A few comments on the patch:
1) We probably shouldn't use pthread APIs / types directly. We have
abstractions for mutexes in ts/ts.h, and we should add condition / semaphores
abstractions as necessary to support this (and in general).
2) Maybe I'm missing it, but where is isProxyAllowedToStart intialized ? Also,
is it really necessary with the semaphore? Could we not, for example, just
pthread_cond_wait() here, and either wait for a plugin to pthread_cond_signal()
it to move along, and at the end of initializing all plugins, just
pthread_cond_broadcast it to unblock any thread blocking on it in case no
plugin let it move along.
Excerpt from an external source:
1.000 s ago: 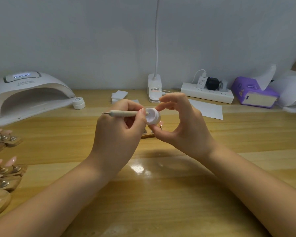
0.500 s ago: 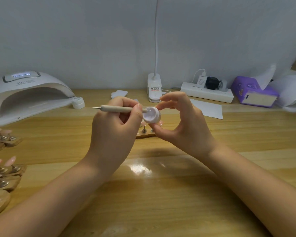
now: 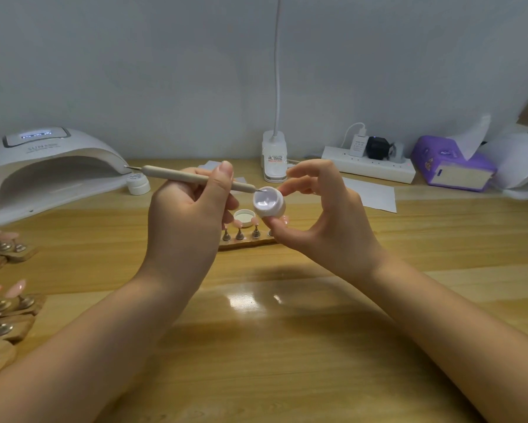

Maybe this breaks backward compatibility (it's an
inverse of what we do today), but I'm sure we can figure something out via e.g.
a records.config option :).
3) Why use timed conditional at all? Why not let it block forever? You have no
way out of it anyways, right ?
4) Instead of exposing the mutex and condition variable directly, lets abstract
this into one API call, e.g. TSAllowNetAccept() or some such.
Cheers,
> the ordering of plugin_init and init_HttpProxyServer cause crashed TS to core
> endlessly
> ---------------------------------------------------------------------------------------
>
> Key: TS-1487
> URL: https://issues.apache.org/jira/browse/TS-1487
> Project: Traffic Server
> Issue Type: Bug
> Components: Core
> Affects Versions: 3.2.0
> Environment: Linux RHEL6.2
> Reporter: Aidan McGurn
> Priority: Critical
> Attachments: INTD-529-RespawnCrash.patch, INTD-529-RespawnCrash.patch
>
>
> We've had a serious issue whereby the TS when it crashes re-spawns/cores
> continuously when its tries to re-start under load. I traced the issue to
> SNMP research library (a third party lib)- They use selects and what happens
> is the file descriptor number spikes under load after the crash as all the
> sockets get opened at once - this causes buffer overflow in the select (which
> their library is full of) as the fd allocated to the FD_SET is much bigger
> than the FD_SETSIZE of 1024 (which was a bitch to track down as the stack
> was corrupted and gdb therefore useless). Tracing why this happened on 3.2.0
> and not 3.0.2, I find the sequence
> of the plugin_init has changed - On 3.0.2 the sequence was in effect 1.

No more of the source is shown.